PROBLEM -
Using the listing below, return every line that includes "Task".

DATASET ENTRIES -
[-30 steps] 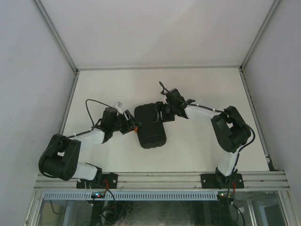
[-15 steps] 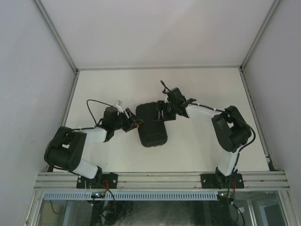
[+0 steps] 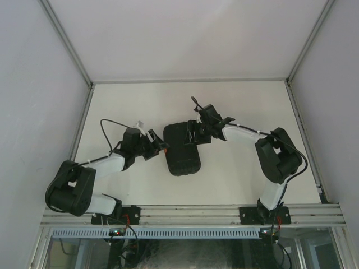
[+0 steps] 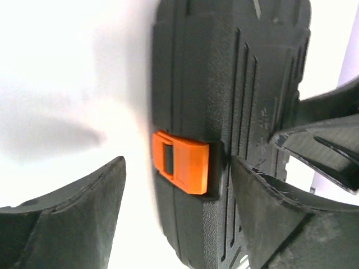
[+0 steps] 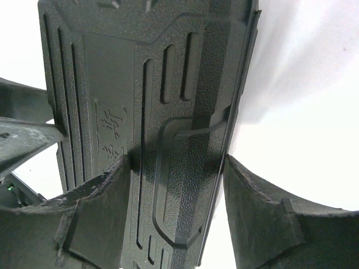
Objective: Sort the tools into containers
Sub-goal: Reset both arms
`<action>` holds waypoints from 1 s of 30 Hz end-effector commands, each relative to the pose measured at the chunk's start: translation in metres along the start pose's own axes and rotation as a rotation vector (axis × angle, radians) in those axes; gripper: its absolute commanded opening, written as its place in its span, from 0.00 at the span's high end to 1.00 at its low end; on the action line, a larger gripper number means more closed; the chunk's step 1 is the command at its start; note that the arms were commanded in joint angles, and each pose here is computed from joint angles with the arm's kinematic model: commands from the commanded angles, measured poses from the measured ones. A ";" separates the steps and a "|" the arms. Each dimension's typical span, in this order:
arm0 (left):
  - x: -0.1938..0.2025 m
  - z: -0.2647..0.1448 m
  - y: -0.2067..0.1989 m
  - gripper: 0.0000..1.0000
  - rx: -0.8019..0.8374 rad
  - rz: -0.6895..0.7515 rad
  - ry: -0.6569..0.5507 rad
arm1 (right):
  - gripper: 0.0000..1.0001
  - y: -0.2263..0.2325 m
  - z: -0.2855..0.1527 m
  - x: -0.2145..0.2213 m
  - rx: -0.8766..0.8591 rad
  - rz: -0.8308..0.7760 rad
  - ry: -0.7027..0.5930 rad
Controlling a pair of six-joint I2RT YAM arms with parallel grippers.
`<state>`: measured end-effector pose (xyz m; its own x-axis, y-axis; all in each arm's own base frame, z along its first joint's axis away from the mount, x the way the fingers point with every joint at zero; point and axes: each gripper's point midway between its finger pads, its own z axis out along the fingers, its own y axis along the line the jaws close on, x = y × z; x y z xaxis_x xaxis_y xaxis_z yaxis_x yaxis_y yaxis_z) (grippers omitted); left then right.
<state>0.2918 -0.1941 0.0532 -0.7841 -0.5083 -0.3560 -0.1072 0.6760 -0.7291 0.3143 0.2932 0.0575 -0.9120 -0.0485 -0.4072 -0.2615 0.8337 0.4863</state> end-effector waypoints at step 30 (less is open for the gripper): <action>-0.143 -0.309 -0.044 0.00 -0.370 0.322 -0.992 | 0.00 -0.052 -0.308 -0.043 0.356 -0.065 -1.003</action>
<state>0.2442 -0.0252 0.2982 -0.1183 -0.4132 -0.9029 -0.1808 0.9031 -0.3896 0.2816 0.1075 0.3041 -0.1945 0.2518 -0.9480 -0.1345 0.9505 0.2800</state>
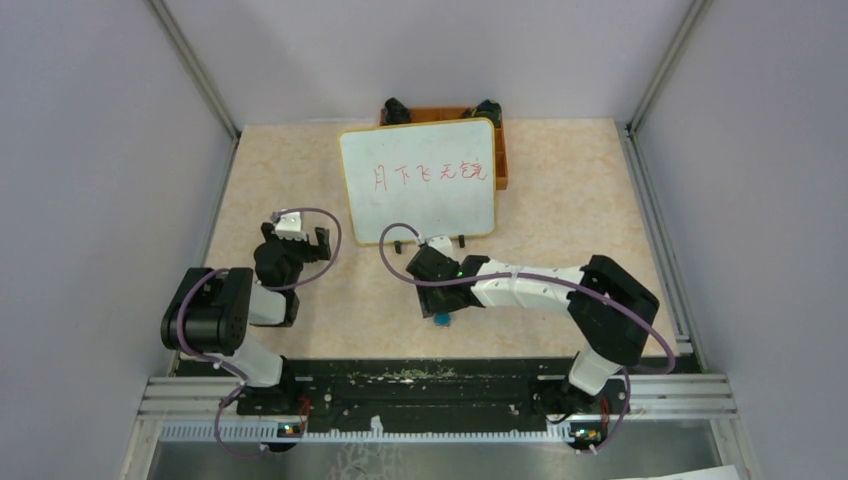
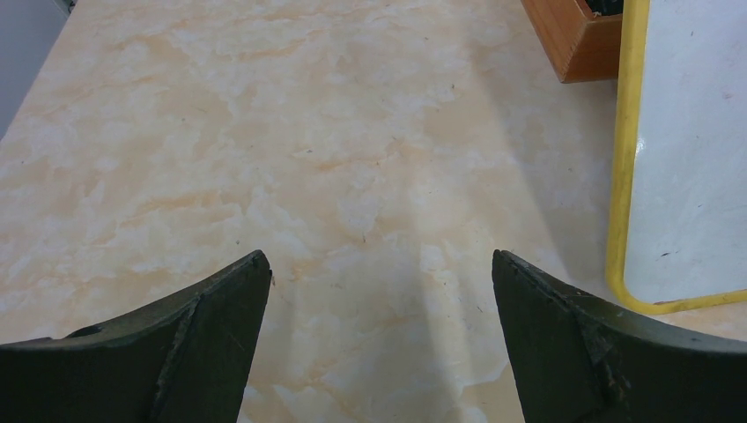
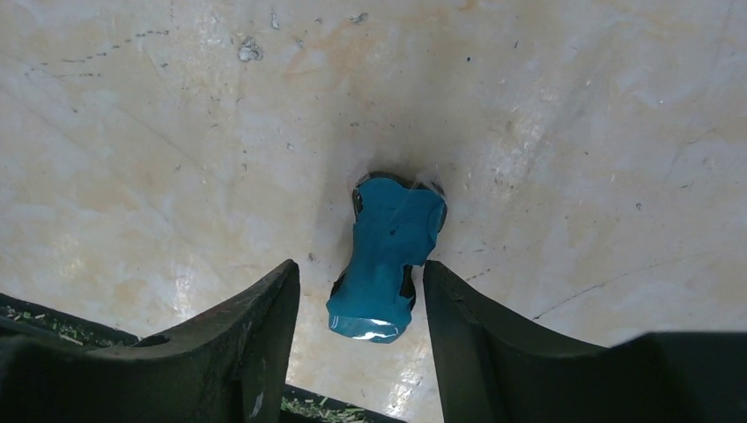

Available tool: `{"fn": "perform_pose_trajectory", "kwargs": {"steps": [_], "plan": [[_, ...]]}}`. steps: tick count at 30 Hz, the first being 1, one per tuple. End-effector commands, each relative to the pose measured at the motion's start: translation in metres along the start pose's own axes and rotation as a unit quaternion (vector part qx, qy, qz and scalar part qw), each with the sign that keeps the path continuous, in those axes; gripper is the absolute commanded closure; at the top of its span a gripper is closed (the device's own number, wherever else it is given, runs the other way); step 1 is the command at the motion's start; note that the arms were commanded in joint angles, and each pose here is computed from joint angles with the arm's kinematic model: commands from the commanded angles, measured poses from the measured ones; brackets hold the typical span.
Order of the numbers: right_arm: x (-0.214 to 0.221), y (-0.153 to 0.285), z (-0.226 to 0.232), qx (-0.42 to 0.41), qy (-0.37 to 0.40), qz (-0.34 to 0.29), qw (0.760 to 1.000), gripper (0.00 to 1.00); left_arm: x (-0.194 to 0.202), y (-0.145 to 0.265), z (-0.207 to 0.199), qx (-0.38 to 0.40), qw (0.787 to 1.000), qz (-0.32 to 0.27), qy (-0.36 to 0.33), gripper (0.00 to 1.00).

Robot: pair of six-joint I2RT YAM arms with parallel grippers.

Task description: Erase the whiteboard

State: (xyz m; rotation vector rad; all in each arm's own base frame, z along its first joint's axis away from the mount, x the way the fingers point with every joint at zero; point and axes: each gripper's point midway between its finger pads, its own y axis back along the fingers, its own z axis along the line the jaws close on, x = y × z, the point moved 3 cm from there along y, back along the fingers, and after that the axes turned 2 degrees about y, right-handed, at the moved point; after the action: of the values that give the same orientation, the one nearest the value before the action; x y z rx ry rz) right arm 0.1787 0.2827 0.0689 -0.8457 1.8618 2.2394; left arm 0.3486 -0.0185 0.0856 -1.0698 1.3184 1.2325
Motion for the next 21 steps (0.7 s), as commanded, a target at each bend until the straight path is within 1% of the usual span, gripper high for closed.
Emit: {"fn": "perform_pose_trajectory", "kwargs": {"steps": [1, 6, 12, 13, 21], "plan": [[-0.001, -0.005, 0.009, -0.011, -0.004, -0.008, 1.0, 0.47, -0.01, -0.005, -0.001, 0.002, 1.0, -0.021, 0.0, 0.0], [0.0, -0.007, 0.008, -0.005, -0.007, -0.008, 1.0, 0.47, -0.01, -0.005, -0.001, 0.002, 1.0, -0.021, -0.001, 0.0], [0.002, -0.008, 0.006, -0.001, -0.007, -0.007, 1.0, 0.54, -0.01, -0.005, -0.001, 0.002, 1.0, -0.021, -0.001, 0.0], [0.008, -0.016, 0.004, 0.008, -0.004, 0.005, 1.0, 0.54, -0.01, -0.005, -0.001, 0.002, 1.0, -0.021, -0.001, 0.0], [0.014, -0.02, 0.0, 0.015, -0.006, 0.01, 1.0, 0.58, -0.01, -0.005, -0.001, 0.002, 1.0, -0.02, 0.0, 0.0]]}}
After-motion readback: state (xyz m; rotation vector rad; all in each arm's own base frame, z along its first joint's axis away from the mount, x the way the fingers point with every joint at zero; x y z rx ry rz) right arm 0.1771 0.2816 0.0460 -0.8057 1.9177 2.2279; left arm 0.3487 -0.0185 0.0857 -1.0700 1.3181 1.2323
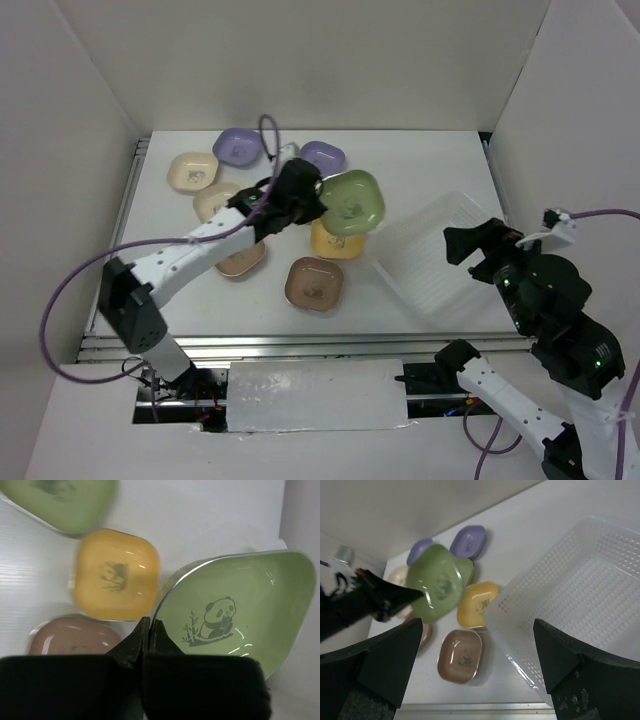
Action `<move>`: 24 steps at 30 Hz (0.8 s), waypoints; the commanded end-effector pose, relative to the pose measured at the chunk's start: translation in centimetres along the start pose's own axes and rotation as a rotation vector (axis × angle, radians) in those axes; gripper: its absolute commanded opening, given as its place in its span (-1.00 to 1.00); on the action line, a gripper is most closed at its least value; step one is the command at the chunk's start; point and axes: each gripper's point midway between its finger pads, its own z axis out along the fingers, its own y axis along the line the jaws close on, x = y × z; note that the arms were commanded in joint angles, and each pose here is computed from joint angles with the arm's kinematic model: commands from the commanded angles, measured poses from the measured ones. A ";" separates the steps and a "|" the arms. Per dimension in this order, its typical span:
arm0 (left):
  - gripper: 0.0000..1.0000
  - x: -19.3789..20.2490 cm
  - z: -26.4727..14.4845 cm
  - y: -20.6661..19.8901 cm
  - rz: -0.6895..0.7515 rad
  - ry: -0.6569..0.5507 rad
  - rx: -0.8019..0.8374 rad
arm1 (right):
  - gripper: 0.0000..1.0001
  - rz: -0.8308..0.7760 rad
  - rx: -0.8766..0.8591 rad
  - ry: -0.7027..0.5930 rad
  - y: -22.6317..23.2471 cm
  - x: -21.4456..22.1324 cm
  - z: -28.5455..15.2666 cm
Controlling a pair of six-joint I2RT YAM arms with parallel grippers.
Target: Place the plates into the plastic bin on the countertop
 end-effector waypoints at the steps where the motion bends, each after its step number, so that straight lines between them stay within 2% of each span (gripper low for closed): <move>1: -1.00 1.8 0.8 -6.9 -0.010 -0.033 0.083 | 1.00 0.091 0.128 -0.130 -3.0 -3.2 -2.8; 3: -1.00 4.9 3.6 -9.0 0.006 0.018 0.106 | 1.00 0.111 0.146 -0.153 -3.6 -3.5 -3.4; 5: -1.00 6.6 4.1 -12.7 0.015 0.033 0.190 | 1.00 0.109 0.158 -0.153 -4.0 -3.6 -3.8; 6: -1.00 9.1 6.5 -13.3 0.036 0.077 0.201 | 1.00 0.110 0.156 -0.148 -4.0 -3.6 -3.9; 8: -1.00 10.2 6.8 -16.6 0.051 0.094 0.261 | 1.00 0.106 0.164 -0.140 -4.2 -3.6 -4.2; 9: -1.00 13.2 9.7 -15.4 0.095 0.144 0.196 | 1.00 0.109 0.158 -0.139 -4.2 -3.6 -4.3; 10: -1.00 12.6 9.4 -17.7 0.084 0.130 0.236 | 1.00 0.108 0.160 -0.136 -4.3 -3.6 -4.4; 12: -1.00 15.6 11.6 -17.2 0.103 0.170 0.204 | 1.00 0.117 0.155 -0.148 -4.5 -4.0 -4.9; 17: -1.00 18.0 13.3 -17.7 0.060 0.217 0.228 | 1.00 0.120 0.149 -0.140 -5.0 -3.8 -5.4; 19: -0.88 18.4 14.0 -17.8 0.059 0.231 0.229 | 1.00 0.118 0.148 -0.135 -5.2 -3.5 -5.4; 20: -0.72 18.8 14.6 -17.5 0.062 0.241 0.224 | 1.00 0.122 0.144 -0.132 -5.2 -3.4 -5.3; 21: -0.33 18.6 14.5 -17.9 0.064 0.244 0.239 | 1.00 0.120 0.143 -0.129 -5.2 -3.3 -5.3; 22: -0.14 18.7 14.5 -18.0 0.068 0.251 0.243 | 1.00 0.123 0.137 -0.127 -5.2 -3.2 -5.3; 23: 0.13 18.4 13.8 -18.8 0.076 0.250 0.274 | 1.00 0.123 0.137 -0.125 -5.2 -3.1 -5.2; 24: 0.22 17.9 13.0 -19.3 0.081 0.240 0.290 | 1.00 0.119 0.137 -0.123 -5.2 -3.0 -5.2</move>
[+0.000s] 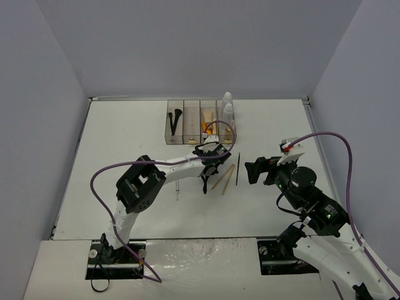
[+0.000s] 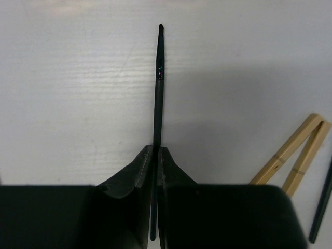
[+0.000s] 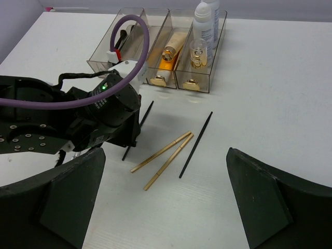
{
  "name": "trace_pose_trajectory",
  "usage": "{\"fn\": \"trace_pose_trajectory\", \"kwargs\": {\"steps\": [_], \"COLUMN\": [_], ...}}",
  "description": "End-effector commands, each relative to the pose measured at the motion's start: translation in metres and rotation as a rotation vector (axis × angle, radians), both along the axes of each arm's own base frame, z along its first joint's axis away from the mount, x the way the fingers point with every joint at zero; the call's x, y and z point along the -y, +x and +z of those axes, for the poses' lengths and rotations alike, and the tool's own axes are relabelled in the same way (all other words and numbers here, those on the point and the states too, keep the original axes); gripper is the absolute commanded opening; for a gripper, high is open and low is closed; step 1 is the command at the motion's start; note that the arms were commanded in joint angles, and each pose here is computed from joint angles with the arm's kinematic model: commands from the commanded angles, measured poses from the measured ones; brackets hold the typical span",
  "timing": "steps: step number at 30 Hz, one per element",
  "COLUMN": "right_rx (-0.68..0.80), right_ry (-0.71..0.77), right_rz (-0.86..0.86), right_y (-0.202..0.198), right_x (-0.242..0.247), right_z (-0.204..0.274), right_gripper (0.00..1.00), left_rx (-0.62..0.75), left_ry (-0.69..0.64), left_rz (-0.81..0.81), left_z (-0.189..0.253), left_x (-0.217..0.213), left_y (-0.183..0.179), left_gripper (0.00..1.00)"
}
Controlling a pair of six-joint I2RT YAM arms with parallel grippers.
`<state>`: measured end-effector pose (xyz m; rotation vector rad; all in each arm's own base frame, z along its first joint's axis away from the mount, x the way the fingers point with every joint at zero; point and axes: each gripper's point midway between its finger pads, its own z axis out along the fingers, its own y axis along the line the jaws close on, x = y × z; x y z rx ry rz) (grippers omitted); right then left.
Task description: Organize the makeup
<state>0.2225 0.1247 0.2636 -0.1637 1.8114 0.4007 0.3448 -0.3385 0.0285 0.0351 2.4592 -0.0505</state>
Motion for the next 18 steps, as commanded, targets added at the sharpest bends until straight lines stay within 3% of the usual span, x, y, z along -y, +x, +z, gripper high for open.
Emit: {"fn": "trace_pose_trajectory", "kwargs": {"steps": [1, 6, 11, 18], "right_rx": [0.031, 0.031, 0.028, 0.023], "right_ry": [0.025, 0.023, 0.023, 0.018], "right_rz": [-0.02, -0.019, -0.016, -0.013], "right_y": [0.005, 0.006, 0.006, 0.007], "right_x": [-0.002, -0.002, -0.003, -0.004], "right_z": [0.008, 0.008, 0.008, 0.007], "right_gripper": [1.0, 1.0, 1.0, 1.0], "left_rx": [0.016, 0.107, 0.173, 0.254], "left_ry": [0.046, 0.025, -0.019, -0.085], "left_rz": [-0.066, -0.114, -0.094, -0.115], "left_z": [0.036, 0.106, 0.156, 0.203], "left_x": [-0.027, -0.043, -0.079, -0.123], "left_y": [-0.014, -0.003, 0.035, 0.132], "left_gripper": [0.0, 0.0, 0.0, 0.0]}}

OUTPUT BELOW -
Task description: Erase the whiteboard
Task description: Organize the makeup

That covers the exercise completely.